• Because black holes devour light, getting one on camera had proved nearly impossible until this year.
• A team of scientists released the first-ever photograph of a supermassive black hole in April.
• The image just earned them a $3 million Breakthrough Prize, which is sometimes referred to as the "Oscars of Science."
The heart of every major galaxy is thought to contain a supermassive black hole — a place where gravity is so strong that anything, including light, gets devoured.
Like all black holes, supermassive ones form when stars collapse in on themselves at the end of their life cycles. On average, they're millions of times more massive than the sun.
For years, scientists have struggled to capture a black hole on camera, since the absence of light renders them nearly impossible to see.

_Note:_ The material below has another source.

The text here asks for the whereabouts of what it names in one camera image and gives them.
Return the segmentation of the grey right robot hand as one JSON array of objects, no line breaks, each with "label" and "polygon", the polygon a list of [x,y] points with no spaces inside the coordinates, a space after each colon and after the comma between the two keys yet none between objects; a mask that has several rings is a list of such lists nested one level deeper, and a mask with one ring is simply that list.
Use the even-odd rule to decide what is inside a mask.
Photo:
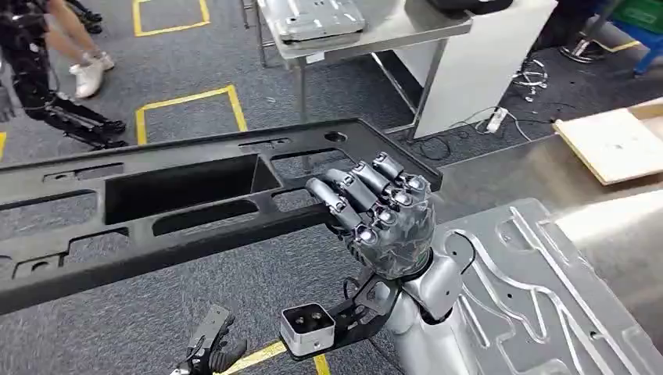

But on April 10, a group of scientists from the international Event Horizon Telescope Collaboration released the first-ever photograph of a supermassive black hole to the public. Though the image was fuzzy, it signified a major milestone for space research.
The accomplishment has now earned the team a 2020 Breakthrough Prize, which was awarded on September 5. The prize was started eight years ago by a team of investors including Sergey Brin and Mark Zuckerberg, and is often referred to as the "Oscars of Science."
The Event Horizon Telescope Collaboration (EHT) team will collectively receive $3 million, but the money will be divided equally among the group's 347 scientists, giving each person around $8,600.
What the black hole photograph shows
The April image captured a supermassive black hole at the center of the Messier 87 galaxy, which is about 54 million light-years away from Earth. The black hole in the photo likely had a mass equivalent to 6.5 billion suns.
Black holes are defined by a border called the event horizon: a region of space so dense with matter that not even light can escape its gravity. This creates a circular "shadow," where all light and matter is gobbled up.
Outside the event horizon, supermassive black holes have an accretion disk — clouds of hot gas and dust trapped in orbit. Though scientists can't see beyond a black hole's event horizon, they can detect the gas and dust in that disk, since the material gives off radio waves that can be captured by a high-powered telescope.
This is what EHT scientists captured in their groundbreaking image.
"As a cloud of gas gets closer to the black hole, they speed up and heat up," Josephine Peters, an astrophysicist at the University of Oxford, told Business Insider in October. "It glows brighter the faster and hotter it gets. Eventually, the gas cloud gets close enough that the pull of the black hole stretches it into a thin arc."
To capture the image, researchers relied on 8 telescopes
The EHT scientists are stationed all over the world, at 60 institutions across 20 countries.
To capture the photograph, they relied on eight radio telescopes, operating in Antarctica, Chile, Mexico, Hawaii, Arizona, and Spain. They used a network of atomic clocks — extremely precise time-keeping devices that can measure billionths of a second — to sync up the telescopes around the world.
Event Horizon Telescope Collaboration
The EHT project began collecting information about black holes in 2006.
The image released in April was the result of observations that started two years prior.
"It feels like looking at the gates of hell, at the end of space and time," Heino Falcke, an Event Horizon Telescope collaborator, said when the photo was published in April.